YOUR ASSIGNMENT:
From the entries, return every line where the string "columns" shows up.

[[ ENTRIES SUPPLIED, beginning ]]

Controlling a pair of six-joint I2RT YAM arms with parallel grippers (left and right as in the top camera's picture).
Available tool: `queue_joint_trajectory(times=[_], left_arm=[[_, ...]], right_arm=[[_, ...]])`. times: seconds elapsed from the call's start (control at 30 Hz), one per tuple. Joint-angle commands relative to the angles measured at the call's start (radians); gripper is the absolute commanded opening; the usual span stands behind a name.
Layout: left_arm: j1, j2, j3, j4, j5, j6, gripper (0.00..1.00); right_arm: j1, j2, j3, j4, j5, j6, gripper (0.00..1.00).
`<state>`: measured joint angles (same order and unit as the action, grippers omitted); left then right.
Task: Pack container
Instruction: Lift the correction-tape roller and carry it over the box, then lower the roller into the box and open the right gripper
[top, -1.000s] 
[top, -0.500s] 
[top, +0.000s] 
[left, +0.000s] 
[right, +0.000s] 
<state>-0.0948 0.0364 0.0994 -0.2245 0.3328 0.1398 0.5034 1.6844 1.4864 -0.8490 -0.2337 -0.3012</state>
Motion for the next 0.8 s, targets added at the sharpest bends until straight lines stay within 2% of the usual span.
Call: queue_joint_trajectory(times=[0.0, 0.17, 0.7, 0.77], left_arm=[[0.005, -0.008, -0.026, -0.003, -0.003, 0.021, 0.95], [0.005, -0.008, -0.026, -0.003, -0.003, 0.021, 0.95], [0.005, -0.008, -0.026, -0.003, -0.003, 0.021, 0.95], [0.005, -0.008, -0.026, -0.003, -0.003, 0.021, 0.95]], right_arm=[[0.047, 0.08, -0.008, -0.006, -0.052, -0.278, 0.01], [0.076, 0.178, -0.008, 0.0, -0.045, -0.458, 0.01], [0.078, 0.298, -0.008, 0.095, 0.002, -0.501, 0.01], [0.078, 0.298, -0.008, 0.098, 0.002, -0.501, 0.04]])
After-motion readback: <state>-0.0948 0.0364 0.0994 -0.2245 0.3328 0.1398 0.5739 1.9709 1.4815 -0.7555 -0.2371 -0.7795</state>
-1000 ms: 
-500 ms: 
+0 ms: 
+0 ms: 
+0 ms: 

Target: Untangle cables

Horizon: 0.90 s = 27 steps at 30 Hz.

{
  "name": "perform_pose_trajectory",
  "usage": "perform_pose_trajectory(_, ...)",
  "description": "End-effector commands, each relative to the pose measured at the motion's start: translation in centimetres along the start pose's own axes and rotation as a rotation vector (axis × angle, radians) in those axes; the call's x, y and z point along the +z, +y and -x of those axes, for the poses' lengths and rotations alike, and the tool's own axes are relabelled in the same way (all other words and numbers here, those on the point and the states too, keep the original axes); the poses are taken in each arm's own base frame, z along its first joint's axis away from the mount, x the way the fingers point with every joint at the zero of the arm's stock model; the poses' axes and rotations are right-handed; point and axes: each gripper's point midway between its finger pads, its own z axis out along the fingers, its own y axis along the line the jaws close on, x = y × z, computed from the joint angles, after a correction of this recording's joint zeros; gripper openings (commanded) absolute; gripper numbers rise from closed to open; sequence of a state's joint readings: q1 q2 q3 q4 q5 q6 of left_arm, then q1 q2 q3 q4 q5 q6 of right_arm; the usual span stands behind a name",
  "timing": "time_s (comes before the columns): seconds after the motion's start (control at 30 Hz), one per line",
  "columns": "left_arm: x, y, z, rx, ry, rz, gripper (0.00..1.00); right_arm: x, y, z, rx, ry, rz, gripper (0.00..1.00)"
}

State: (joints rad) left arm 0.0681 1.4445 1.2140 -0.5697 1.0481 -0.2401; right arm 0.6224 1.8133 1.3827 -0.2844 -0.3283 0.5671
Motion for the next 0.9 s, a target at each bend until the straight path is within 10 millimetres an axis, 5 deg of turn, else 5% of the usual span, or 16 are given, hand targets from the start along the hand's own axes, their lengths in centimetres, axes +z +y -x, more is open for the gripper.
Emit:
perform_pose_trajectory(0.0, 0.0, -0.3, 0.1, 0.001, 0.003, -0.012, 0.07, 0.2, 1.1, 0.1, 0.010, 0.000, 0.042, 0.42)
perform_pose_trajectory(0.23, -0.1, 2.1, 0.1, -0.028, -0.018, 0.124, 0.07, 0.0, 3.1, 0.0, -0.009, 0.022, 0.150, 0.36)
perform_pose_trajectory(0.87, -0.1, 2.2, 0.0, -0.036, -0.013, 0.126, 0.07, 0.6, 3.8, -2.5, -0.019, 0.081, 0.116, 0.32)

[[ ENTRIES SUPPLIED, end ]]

EXPECTED OUTPUT:
  "timing": "time_s (comes before the columns): seconds after the motion's start (control at 30 Hz), one per line",
  "columns": "left_arm: x, y, z, rx, ry, rz, gripper (0.00..1.00); right_arm: x, y, z, rx, ry, rz, gripper (0.00..1.00)"

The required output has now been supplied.